--- What the task asks ---
In every line of the records, look for "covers", then report how many lines have it and nothing else.

Data records: Begin

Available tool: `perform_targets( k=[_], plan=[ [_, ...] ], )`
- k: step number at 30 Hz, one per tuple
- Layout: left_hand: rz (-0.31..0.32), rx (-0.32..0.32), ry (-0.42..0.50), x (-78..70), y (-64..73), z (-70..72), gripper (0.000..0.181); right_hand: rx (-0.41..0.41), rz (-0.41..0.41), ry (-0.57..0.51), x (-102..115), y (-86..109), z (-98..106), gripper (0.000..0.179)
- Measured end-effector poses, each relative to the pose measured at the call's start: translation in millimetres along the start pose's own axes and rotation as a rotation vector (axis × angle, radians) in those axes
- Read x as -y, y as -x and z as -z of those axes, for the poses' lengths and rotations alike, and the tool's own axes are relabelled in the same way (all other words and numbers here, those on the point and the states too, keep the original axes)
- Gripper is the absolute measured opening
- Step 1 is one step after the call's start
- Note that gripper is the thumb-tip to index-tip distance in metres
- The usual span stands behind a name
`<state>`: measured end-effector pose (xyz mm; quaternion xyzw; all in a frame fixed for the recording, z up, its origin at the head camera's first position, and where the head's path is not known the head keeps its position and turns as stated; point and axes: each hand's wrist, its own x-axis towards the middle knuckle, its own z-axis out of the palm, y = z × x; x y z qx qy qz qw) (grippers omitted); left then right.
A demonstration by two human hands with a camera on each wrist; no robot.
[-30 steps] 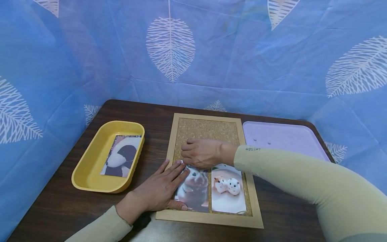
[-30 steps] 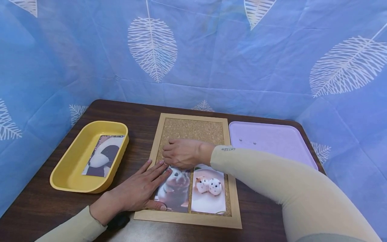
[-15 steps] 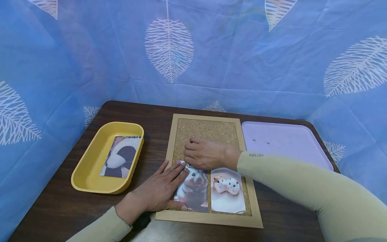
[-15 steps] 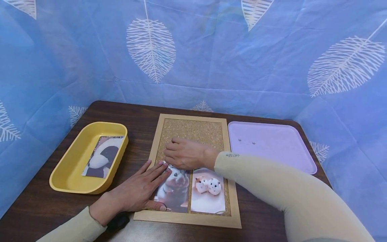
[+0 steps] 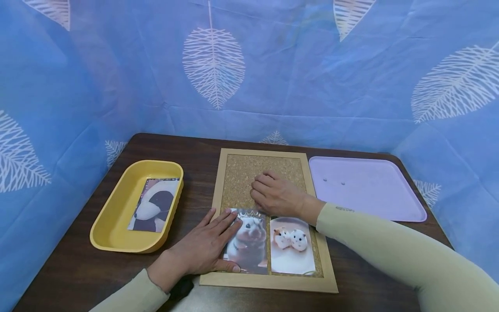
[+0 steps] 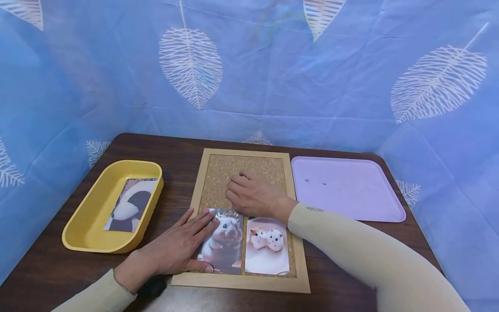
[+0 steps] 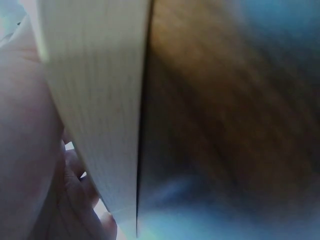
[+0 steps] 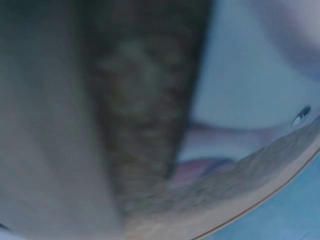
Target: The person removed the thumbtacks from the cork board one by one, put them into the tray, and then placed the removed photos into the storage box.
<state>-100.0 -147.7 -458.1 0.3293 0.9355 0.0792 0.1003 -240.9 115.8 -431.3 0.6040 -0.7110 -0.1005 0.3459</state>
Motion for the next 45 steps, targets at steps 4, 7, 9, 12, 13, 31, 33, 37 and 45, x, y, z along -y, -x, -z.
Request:
perform_targets(
  k=[4,7,9,12,13,31,33,37,45],
  plan=[
    [0.001,-0.005,-0.004,-0.4,-1.2,-1.5,0.109,-0.059,-0.112,0.021,-5,12.3,3,0.029],
    [0.006,-0.012,-0.007,-0.2,0.2,-2.8,0.110,-0.110,-0.178,0.039,-10,21.6,5,0.027],
    [0.011,-0.014,-0.001,-0.2,2.0,-3.2,0.111,-0.145,-0.211,0.043,-13,27.8,6,0.025],
    [0.020,-0.012,0.012,-0.1,4.3,-3.4,0.111,-0.203,-0.251,0.051,-18,37.6,7,0.022],
    [0.023,-0.010,0.017,-0.1,5.0,-3.4,0.111,-0.219,-0.264,0.052,-20,41.3,8,0.021],
    [0.021,0.003,0.057,-5.2,-1.9,-4.9,0.110,-0.167,-0.557,0.191,-43,139.9,33,0.019],
    [0.023,0.005,0.057,-5.4,-1.7,-4.6,0.109,-0.133,-0.574,0.204,-44,148.5,35,0.022],
    [0.023,0.001,0.055,-5.8,-1.3,-4.0,0.109,-0.037,-0.602,0.230,-45,161.8,36,0.028],
    [0.027,0.004,0.054,-5.5,-2.5,-5.0,0.110,0.117,-0.658,0.249,-45,179.5,37,0.032]
  ],
)
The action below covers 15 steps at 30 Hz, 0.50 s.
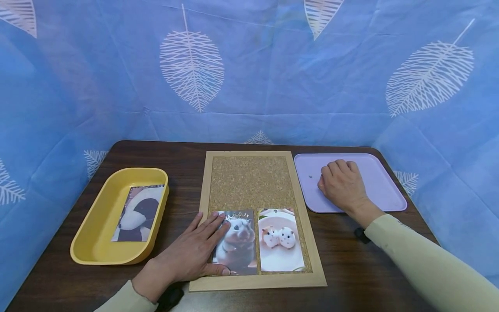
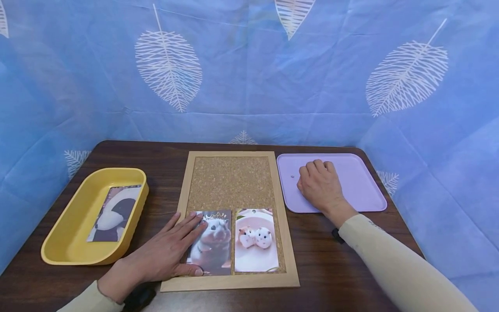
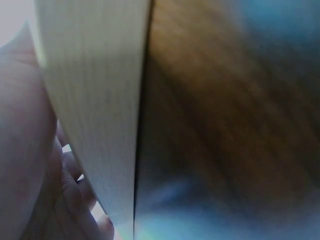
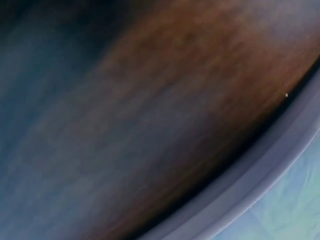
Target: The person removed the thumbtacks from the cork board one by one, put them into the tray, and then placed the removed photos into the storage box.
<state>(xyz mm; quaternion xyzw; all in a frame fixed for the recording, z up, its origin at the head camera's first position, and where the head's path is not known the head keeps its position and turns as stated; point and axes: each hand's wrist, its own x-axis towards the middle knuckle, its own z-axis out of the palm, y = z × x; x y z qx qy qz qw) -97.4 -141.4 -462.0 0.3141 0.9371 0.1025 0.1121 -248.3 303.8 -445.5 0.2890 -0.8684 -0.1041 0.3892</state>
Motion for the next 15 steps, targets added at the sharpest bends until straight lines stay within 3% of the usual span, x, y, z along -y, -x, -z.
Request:
perform_targets(
  k=[10,15],
  plan=[
    [-0.001,-0.002,0.003,-0.1,0.4,-0.3,0.110,0.207,-0.028,0.070,-0.6,8.6,-0.8,0.027],
    [0.000,-0.004,0.006,0.2,0.8,-0.1,0.110,0.250,-0.036,0.065,0.5,9.1,-0.9,0.026]
  ],
)
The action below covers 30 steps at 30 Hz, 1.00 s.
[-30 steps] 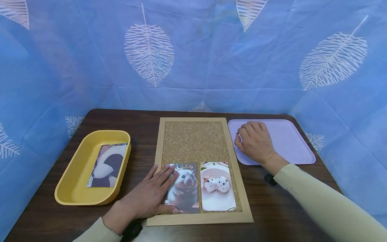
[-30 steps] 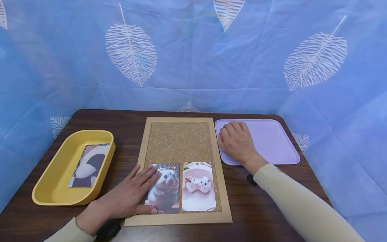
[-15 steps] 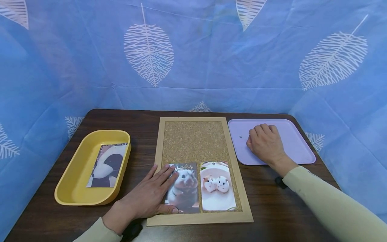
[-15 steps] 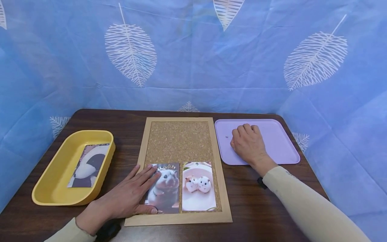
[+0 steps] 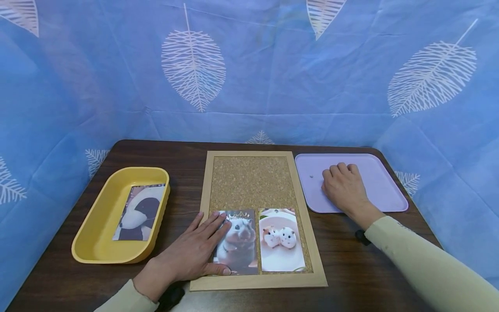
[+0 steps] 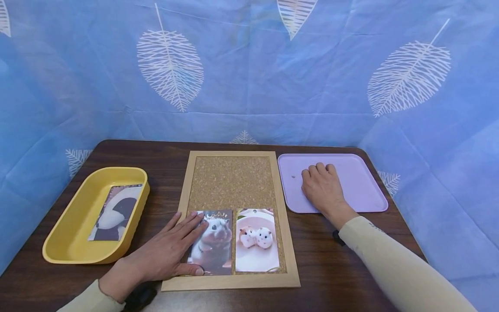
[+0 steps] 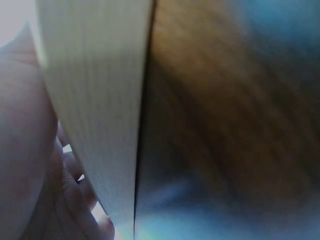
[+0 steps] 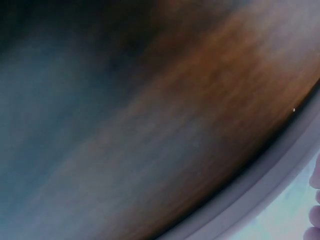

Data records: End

--- Solution to the exercise ---
2